レイシ

 そろそろ佳境に入ってきた北京オリンピック。開幕前日の朝、聖火は万里の長城にありました。黄色い服を着た大勢の人と赤い国旗で埋め尽くされた城壁の上を、走りに抜ける聖火ランナー。黄色は皇帝を表す色とのことですが、万里の長城を造らせた始皇帝が、あの光景を見たらどんなふうに思ったでしょうか。

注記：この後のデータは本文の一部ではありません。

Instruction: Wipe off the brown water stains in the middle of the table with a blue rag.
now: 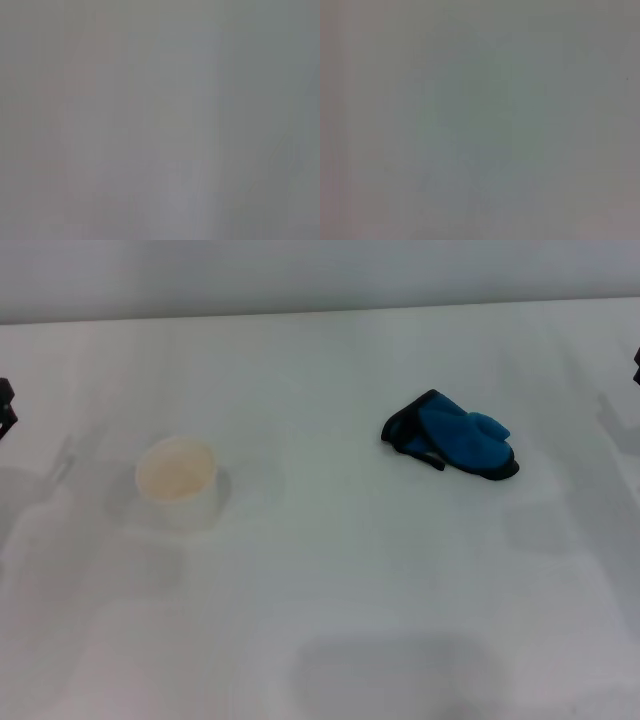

 史上初めて中国を統一した秦の始皇帝。強大な権力を手にした彼が、どうしてもほしかったのは、仙薬だったといわれています。仙薬とは、仙人がもっているとされる不老長寿の薬のこと。その中の一つに、レイシがあったと伝えられています。
 レイシを漢字で書くと、「霊芝」。いかにも不思議な力をもっていそうですが、別名のマンネンタケでは、その力もちょっと弱そうな感じ。キノコの仲間ですが、コルクのように固く、食用には適しません。
 このカサの部分を乾燥させて薄く削ったものを煎じてのんでいたようですが、実際にどのような効果があったのかといわれると、評価はあまり高くないようで・・・。レイシの存在自体が珍しく、なかなか手に入らなかったことから、イメージが膨らみ、必要以上に大事に扱われてしまったのかもしれません。光沢があって、形がよいものは、床の間や玄関先などに置物として飾られているのを見かけることもあります。
 現代になってからの科学的な分析や動物での実験では、血圧や血糖値を下げる、尿の量を増やす、血液を固まりにくくする、アレルギー反応を抑えるといった作用に関連したデータが報告されています。免疫力を高める、抗腫瘍活性があるなどともいわれ、がんによいのではないかともいわれています。
 レイシを含む食品や飲料なども販売されていますが、今のところ、ヒトでの効果や有用性を裏づけるものはまだないようですから、過度の期待を抱いたり、治療や服薬を中断したりしないように注意して下さい。
 血圧や血液の凝固などに影響を及ぼす可能性があるわけですから、降圧薬や抗凝固薬、抗血小板薬を服用している人、血圧が低い人、出血しやすい疾患・体質の人は、摂取を控えたほうがよいでしょう。

 スポーツで、経済力で、生産力で。中国の「4000年の歴史」と「13億人のマンパワー」のすごさを痛感させられることが少なくありません。それが、世界平和につながることを願っています。